(Instructions to follow): Write out once more the lines running from the top of the entries below to the line with "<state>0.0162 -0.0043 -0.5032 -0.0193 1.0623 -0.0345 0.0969", both ends included.

==== The data

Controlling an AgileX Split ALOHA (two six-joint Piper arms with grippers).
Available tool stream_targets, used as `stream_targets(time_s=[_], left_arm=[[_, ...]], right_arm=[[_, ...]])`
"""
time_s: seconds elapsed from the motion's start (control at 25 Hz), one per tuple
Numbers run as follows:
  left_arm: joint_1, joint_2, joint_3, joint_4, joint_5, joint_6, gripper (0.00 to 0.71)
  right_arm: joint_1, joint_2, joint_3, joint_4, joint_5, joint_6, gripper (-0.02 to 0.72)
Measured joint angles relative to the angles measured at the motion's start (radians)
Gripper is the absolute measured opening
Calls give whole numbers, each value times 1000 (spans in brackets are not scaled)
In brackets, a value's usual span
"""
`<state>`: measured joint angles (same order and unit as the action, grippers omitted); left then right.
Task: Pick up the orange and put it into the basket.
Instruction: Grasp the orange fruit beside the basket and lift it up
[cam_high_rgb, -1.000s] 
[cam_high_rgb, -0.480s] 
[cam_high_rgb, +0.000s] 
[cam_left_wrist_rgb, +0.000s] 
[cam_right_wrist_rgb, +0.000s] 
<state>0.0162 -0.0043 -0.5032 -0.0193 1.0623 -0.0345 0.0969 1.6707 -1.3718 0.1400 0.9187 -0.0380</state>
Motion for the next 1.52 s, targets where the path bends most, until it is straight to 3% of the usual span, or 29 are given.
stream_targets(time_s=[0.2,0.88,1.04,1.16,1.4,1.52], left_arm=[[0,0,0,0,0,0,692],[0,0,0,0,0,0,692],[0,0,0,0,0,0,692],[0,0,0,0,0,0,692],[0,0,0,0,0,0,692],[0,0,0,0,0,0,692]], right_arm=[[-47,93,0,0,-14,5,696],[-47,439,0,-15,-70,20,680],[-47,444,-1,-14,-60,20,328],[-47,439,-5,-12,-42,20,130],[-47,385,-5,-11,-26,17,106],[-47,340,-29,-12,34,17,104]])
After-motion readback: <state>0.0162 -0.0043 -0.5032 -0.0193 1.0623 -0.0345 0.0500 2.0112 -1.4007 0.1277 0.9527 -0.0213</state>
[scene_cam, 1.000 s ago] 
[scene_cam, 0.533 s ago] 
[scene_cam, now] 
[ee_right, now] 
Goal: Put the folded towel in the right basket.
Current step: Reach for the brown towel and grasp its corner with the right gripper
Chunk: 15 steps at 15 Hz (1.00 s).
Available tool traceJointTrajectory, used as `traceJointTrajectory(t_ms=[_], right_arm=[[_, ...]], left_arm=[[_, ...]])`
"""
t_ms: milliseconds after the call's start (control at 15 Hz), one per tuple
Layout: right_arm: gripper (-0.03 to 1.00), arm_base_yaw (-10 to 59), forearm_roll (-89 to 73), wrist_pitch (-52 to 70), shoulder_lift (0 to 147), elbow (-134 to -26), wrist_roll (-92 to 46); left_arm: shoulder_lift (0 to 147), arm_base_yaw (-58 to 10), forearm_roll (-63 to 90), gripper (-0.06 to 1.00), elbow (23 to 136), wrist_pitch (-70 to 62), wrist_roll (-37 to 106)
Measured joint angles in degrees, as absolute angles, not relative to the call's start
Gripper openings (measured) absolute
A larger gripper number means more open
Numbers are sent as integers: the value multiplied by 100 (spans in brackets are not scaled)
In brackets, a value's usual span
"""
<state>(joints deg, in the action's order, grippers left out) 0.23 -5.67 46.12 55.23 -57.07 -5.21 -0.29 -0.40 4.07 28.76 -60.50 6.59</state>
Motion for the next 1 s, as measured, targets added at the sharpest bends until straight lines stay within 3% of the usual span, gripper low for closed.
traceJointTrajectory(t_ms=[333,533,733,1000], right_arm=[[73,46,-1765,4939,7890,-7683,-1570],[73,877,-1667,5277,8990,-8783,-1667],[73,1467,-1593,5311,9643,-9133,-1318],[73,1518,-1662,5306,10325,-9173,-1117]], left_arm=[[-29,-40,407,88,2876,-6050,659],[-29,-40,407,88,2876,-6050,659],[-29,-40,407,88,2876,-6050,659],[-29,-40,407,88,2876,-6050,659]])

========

(Solution):
Controlling an AgileX Split ALOHA (two six-joint Piper arms with grippers).
Available tool stream_targets, used as `stream_targets(time_s=[_], left_arm=[[_, ...]], right_arm=[[_, ...]])`
"""
time_s: seconds elapsed from the motion's start (control at 25 Hz), one per tuple
Numbers run as follows:
  left_arm: joint_1, joint_2, joint_3, joint_4, joint_5, joint_6, gripper (0.00 to 0.71)
  right_arm: joint_1, joint_2, joint_3, joint_4, joint_5, joint_6, gripper (-0.02 to 0.72)
Measured joint angles relative to the angles measured at the motion's start (radians)
Gripper is the absolute measured opening
Calls give whole numbers, each value times 1000 (spans in brackets are not scaled)
In brackets, a value's usual span
"""
`<state>`: measured joint angles (same order and unit as the action, grippers omitted); left then right.
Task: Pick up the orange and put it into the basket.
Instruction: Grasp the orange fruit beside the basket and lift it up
[cam_high_rgb, -1.000s] 
[cam_high_rgb, -0.480s] 
[cam_high_rgb, +0.000s] 
[cam_left_wrist_rgb, +0.000s] 
[cam_right_wrist_rgb, +0.000s] 
<state>0.0162 -0.0043 -0.5032 -0.0193 1.0623 -0.0345 0.0969 1.6707 -1.3718 0.1400 0.9187 -0.0380</state>

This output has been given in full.